> On Jan 22, 2015, at 2:55 PM, Rick Farouni <
rfar...@gmail.com> wrote:
>
>
>
> On Thursday, January 22, 2015 at 2:39:26 PM UTC-5, Bob Carpenter wrote:
>
> > On Jan 21, 2015, at 11:27 PM, Rick Farouni <
rfar...@gmail.com> wrote:
> >
> > Hi,
> >
> > Let's say I want to estimate K threshold vectors for an ordered logistic model and I would like to estimate them hierarchically. My questions are the following:
> >
> > 1) If I re-parameterize the Stan model to make it run more efficiently, which of the three parameter vectors (tau_raw[K], mu_tau_unif, tau[K]) in the reparameterized model do I need to specify as an ordered vector?
>
> tau --- that's the one that's the parameter to the ordered_logistic().
>
> But in the FAQ, Ben Goodrich says that "the restrictions on the support of a transformed parameter in the transformed parameters {} block do not affect the sampling because Stan samples from the space of the parameters" . In the reparamterized model, tau is in the transformed parameters block.
It doesn't technically need to be declared as ordered if it's
in the transformed parameters block --- the ordered declaration will
just do error checking after the transformed params are defined.
It's then up to you to make sure that the transformed parameter really
is ordered, or you'll get rejections. You don't want rejections of
this kind as they can cause the sampler to devolve to an inefficient
random walk. You want support over all the legal *parameter*
values --- that is, any value of the parameters matching the constraint
should not be rejected elsewhere or the sampler will devolve.
> I'm not sure the reparameterization will be more efficient, though you
> can always test it. Some others on the list might have a better idea
> in principle.
>
> > 2) Is there a difference between the two versions of the model with respect to how the Stan's model compiler transforms the constrained ordered vectors into an unconstrained vectors before sampling?
>
> Yes. There's a chapter in the manual that explains the transforms
> in detail, but the general idea is that lower-bounds lead to log transforms
> (exp inverse transforms in practice) and lower and upper bounds lead
> to logit (inverse logit in practice) transforms.
I guess I should come to grips with that. I knew it was
in there. The efficiency of some of these transforms can depend
on how much data you have an how much that constrains the posterior.
> > 3) For the sake of convenience, I put a normal prior of tau, but am I allowed to put such a prior on set of ordered vectors?
>
> Yes, you can do that. Like every other sampling statement,
> it just adds terms to the log density. It basically winds
> up providing a similar prior to having a bunch of independent
> normals that get sorted (though that's not going on under the hood).
>
> Is there a reference out there that can explain what goes on under the hood?
The manual, but I can summarize. Every sampling statement:
y ~ foo(theta);
increments the log density by log foo(y|theta). Any constrained
parameter increments the log density with the log Jacobian of the
inverse transform.
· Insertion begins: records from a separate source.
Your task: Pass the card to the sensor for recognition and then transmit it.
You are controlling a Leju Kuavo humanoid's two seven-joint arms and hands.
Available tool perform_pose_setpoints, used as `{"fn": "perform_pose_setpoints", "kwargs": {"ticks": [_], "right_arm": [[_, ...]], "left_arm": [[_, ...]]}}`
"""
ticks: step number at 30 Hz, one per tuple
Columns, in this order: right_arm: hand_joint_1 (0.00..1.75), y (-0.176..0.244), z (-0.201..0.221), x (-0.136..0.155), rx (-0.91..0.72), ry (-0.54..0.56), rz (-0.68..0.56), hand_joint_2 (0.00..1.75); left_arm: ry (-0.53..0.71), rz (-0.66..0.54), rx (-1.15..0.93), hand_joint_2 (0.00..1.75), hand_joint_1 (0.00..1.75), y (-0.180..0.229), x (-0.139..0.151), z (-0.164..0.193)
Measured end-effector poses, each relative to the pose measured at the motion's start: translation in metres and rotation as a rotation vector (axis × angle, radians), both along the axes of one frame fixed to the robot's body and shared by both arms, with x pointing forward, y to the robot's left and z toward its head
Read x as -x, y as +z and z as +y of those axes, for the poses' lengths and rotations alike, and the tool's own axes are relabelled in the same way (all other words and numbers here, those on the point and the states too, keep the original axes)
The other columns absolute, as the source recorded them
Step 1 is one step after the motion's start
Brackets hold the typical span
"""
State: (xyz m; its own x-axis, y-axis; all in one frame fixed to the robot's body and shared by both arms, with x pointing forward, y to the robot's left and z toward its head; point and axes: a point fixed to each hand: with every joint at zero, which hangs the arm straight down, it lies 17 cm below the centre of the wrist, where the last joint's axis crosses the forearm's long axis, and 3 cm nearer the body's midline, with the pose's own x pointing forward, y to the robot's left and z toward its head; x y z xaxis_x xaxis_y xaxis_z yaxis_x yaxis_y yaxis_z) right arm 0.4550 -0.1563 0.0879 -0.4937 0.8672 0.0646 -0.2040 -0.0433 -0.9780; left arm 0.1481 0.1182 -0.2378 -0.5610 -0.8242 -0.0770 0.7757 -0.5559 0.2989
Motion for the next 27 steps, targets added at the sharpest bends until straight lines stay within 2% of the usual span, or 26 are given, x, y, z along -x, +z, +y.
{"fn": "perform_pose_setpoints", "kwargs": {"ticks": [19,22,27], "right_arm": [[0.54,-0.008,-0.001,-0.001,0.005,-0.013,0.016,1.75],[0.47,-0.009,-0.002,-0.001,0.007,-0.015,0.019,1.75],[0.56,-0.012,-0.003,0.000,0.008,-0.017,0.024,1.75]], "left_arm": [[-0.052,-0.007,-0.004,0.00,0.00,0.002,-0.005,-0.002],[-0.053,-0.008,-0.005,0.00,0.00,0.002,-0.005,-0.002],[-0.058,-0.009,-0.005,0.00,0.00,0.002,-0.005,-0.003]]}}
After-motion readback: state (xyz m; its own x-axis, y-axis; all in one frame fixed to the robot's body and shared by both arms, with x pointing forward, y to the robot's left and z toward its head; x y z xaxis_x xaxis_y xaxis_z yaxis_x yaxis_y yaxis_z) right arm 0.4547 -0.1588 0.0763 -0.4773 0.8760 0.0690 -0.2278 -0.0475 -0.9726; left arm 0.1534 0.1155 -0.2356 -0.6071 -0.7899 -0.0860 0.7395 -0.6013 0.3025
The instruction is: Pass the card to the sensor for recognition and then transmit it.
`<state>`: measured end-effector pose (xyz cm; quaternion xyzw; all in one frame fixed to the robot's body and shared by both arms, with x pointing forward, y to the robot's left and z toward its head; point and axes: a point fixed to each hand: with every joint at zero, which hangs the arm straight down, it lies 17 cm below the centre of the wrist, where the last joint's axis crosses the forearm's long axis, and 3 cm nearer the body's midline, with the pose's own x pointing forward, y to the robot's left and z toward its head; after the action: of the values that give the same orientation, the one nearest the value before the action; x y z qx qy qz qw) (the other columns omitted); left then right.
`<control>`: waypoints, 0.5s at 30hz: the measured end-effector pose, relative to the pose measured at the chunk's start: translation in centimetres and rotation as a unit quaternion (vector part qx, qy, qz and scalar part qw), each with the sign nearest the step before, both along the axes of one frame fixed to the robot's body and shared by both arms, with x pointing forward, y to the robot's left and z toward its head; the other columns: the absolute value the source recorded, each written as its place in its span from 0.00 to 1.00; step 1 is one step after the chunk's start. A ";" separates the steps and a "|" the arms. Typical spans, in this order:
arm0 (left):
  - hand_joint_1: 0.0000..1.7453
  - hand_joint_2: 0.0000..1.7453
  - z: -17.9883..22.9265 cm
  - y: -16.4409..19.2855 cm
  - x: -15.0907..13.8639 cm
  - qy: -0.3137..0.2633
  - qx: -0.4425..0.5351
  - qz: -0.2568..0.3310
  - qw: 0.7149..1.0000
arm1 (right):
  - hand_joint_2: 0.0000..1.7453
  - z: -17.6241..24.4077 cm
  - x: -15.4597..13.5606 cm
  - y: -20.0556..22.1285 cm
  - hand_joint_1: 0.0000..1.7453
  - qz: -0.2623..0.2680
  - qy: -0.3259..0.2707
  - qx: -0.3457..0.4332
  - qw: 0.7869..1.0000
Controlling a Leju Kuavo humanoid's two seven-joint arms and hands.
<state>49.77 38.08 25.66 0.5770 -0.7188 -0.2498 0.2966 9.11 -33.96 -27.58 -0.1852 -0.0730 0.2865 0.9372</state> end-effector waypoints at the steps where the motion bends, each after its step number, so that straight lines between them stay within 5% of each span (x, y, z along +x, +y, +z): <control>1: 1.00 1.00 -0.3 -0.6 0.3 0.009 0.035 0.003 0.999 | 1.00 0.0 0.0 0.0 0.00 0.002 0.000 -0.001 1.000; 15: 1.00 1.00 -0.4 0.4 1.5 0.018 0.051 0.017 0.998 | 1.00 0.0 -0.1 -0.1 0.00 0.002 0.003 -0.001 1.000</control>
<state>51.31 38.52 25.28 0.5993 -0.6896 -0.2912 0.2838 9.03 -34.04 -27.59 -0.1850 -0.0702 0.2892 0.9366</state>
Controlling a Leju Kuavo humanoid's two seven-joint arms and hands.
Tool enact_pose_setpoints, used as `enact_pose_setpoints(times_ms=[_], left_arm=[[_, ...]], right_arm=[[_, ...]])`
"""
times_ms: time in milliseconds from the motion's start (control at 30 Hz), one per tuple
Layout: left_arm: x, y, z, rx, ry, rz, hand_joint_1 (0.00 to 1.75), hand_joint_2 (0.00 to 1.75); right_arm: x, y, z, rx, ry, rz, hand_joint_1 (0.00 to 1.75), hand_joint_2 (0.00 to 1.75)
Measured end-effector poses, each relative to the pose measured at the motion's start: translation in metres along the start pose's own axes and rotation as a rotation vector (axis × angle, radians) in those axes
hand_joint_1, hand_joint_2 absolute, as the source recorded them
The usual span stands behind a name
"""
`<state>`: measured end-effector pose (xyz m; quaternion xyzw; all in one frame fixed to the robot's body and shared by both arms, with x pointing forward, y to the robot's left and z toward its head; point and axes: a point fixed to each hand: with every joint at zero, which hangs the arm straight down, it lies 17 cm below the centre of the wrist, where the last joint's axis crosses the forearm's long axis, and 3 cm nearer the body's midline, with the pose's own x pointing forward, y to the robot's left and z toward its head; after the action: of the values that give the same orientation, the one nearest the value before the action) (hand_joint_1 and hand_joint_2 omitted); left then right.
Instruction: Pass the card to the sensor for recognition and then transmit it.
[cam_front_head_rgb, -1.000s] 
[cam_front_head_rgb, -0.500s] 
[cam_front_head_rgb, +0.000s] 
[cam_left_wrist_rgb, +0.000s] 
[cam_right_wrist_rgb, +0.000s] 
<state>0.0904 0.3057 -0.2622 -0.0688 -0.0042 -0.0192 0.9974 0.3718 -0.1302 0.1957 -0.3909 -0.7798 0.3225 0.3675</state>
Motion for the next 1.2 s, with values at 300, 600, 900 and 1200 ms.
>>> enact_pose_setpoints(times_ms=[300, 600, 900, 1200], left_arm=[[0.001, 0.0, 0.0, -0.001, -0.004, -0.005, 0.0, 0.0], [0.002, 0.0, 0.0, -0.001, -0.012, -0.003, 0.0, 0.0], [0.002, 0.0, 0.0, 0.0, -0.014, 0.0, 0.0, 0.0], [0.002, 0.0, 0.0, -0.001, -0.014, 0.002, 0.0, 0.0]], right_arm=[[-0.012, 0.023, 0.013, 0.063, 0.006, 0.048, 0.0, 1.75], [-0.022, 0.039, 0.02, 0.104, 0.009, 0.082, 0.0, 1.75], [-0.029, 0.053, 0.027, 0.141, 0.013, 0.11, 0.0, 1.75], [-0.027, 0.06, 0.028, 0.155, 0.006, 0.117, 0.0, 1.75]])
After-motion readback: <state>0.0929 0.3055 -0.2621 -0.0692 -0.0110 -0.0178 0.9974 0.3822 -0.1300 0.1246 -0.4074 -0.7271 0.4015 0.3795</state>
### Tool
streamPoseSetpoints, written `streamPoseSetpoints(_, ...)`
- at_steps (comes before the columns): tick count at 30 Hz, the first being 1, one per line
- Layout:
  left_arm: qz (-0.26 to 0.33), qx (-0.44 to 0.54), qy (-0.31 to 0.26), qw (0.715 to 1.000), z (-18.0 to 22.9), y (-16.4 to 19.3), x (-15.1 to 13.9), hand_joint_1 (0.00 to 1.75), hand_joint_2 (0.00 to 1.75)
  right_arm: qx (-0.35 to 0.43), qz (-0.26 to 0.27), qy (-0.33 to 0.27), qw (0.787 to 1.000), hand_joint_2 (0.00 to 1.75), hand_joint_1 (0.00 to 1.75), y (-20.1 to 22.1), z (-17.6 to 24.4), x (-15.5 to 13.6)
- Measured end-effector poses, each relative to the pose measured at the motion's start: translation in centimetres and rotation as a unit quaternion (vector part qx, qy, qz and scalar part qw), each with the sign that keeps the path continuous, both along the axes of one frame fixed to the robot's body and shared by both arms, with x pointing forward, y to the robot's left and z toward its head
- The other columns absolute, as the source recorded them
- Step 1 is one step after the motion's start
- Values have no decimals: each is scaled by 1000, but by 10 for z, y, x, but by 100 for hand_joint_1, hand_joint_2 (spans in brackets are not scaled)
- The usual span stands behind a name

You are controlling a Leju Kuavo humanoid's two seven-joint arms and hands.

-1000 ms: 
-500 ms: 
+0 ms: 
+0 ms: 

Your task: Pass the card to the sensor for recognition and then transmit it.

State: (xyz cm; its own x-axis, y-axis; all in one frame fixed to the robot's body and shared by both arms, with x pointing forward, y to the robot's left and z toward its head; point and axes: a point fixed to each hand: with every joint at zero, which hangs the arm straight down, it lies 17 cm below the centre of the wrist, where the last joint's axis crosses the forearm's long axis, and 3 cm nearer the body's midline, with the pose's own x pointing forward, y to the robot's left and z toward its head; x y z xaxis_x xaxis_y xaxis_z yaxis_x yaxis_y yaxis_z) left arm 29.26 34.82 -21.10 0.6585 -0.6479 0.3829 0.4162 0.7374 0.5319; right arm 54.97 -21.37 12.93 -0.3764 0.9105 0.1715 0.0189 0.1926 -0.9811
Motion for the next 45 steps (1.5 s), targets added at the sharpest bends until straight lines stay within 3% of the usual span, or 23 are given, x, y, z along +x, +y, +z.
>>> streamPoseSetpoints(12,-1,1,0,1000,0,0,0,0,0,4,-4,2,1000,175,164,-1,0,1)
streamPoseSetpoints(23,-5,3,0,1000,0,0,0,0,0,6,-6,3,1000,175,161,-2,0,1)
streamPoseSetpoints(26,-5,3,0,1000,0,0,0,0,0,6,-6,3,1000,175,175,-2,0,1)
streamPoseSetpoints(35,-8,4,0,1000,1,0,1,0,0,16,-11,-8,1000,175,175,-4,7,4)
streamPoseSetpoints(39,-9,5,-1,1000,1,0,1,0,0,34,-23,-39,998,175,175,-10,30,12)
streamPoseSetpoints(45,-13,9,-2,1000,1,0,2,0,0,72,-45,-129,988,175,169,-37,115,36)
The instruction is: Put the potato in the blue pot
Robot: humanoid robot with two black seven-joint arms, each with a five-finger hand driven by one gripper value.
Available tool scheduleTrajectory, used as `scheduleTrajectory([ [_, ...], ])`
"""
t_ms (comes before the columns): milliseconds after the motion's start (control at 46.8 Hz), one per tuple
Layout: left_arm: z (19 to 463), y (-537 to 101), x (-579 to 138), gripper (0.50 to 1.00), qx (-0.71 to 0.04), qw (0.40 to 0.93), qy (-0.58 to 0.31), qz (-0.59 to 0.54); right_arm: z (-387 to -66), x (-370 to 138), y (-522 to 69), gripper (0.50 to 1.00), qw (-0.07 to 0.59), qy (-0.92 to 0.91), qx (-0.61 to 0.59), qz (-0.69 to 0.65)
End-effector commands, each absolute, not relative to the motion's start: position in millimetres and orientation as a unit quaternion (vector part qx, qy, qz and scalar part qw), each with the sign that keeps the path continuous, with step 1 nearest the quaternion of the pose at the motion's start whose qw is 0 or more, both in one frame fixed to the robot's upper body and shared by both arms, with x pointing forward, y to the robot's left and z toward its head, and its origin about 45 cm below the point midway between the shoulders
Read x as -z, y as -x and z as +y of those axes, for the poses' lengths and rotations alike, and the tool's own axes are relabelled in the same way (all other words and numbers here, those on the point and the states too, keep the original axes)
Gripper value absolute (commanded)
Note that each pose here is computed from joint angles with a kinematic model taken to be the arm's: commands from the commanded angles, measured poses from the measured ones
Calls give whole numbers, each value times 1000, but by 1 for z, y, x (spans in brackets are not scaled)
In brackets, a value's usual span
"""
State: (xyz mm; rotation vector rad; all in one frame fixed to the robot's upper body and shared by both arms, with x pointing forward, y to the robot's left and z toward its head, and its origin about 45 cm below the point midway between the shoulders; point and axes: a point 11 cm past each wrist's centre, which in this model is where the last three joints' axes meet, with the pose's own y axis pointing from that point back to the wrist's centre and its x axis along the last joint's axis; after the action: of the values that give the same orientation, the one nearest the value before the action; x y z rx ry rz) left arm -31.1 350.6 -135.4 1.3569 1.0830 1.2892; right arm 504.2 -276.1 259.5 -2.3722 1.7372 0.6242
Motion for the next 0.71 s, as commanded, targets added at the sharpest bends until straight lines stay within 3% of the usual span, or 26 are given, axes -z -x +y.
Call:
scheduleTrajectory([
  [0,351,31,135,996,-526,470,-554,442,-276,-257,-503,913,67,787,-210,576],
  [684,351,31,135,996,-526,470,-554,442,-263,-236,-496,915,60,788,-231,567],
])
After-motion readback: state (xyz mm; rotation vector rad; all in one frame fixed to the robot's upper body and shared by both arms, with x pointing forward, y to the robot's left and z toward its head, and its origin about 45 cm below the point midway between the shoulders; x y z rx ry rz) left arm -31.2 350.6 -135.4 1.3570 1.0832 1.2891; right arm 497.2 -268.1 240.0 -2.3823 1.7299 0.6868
The transforms we use are all documented.
So if you look at ordering
ordered[K] c;
Then you have unconstrained params:
c1,...,cK
which lead to transformed params
c1, c1 + exp(c2), c1 + exp(c2) + exp(c3), ...
The log Jacobian of the transform is just (c2 + ... + cK).
You can also increment the log density directly using increment_log_prob.
We then just sample from whatever posterior is defined by the density.